## WHAT YOU SHOULD DO:
Gather each line containing the string "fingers" from these entries.
**** SOURCE MATERIAL ****
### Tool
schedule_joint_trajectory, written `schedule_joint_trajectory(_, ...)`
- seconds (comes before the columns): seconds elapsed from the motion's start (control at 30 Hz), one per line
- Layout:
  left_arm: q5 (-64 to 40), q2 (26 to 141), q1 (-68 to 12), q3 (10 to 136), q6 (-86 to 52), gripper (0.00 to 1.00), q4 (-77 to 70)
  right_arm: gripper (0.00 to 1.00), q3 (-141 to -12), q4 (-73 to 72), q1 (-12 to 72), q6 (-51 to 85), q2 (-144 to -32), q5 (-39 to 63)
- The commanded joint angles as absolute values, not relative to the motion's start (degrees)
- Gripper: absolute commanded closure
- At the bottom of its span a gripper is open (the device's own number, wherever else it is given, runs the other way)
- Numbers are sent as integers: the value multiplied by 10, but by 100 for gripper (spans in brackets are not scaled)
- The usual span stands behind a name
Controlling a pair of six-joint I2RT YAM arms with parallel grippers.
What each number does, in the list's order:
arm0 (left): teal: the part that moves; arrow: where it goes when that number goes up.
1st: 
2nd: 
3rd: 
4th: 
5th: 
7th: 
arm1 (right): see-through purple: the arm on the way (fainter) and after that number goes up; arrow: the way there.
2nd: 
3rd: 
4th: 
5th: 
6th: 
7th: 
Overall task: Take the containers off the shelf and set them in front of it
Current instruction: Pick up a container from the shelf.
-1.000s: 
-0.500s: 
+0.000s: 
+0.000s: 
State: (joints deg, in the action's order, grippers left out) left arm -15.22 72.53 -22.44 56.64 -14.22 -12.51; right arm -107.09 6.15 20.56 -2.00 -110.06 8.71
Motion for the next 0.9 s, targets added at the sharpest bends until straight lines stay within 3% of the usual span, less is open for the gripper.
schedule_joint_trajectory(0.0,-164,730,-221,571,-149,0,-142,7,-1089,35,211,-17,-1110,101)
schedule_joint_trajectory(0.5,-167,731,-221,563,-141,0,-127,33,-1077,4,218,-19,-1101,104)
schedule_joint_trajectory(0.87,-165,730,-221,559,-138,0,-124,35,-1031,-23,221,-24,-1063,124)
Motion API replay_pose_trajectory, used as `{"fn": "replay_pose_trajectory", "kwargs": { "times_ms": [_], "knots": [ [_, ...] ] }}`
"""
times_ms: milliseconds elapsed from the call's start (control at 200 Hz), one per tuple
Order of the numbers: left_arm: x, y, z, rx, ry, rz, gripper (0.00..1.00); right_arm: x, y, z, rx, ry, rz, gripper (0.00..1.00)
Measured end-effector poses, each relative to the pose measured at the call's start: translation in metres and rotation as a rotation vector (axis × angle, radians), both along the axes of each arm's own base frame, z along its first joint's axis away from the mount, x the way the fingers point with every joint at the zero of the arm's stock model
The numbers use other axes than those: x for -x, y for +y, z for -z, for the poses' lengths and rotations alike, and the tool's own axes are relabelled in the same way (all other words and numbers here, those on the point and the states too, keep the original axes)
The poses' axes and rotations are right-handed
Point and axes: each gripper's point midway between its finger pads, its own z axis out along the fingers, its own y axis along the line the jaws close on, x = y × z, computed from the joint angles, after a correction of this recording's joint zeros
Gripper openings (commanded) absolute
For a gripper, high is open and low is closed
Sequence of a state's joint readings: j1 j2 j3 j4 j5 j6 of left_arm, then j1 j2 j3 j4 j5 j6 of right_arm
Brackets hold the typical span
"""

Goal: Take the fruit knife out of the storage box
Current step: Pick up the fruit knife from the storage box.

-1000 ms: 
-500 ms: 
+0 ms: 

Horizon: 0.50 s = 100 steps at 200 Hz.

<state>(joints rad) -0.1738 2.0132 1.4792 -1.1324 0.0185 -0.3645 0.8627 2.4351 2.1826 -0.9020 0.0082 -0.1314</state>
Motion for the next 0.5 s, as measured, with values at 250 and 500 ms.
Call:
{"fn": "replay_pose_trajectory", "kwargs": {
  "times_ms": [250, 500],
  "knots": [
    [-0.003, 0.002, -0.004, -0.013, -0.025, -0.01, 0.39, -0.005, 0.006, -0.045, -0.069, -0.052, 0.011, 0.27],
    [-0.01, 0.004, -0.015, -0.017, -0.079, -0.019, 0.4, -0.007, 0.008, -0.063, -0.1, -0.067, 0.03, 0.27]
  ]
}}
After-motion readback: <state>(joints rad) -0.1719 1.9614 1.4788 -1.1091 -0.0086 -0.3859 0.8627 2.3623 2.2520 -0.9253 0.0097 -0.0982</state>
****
## SOLUTION TO THIS EXERCISE:
Measured end-effector poses, each relative to the pose measured at the call's start: translation in metres and rotation as a rotation vector (axis × angle, radians), both along the axes of each arm's own base frame, z along its first joint's axis away from the mount, x the way the fingers point with every joint at the zero of the arm's stock model
Point and axes: each gripper's point midway between its finger pads, its own z axis out along the fingers, its own y axis along the line the jaws close on, x = y × z, computed from the joint angles, after a correction of this recording's joint zeros

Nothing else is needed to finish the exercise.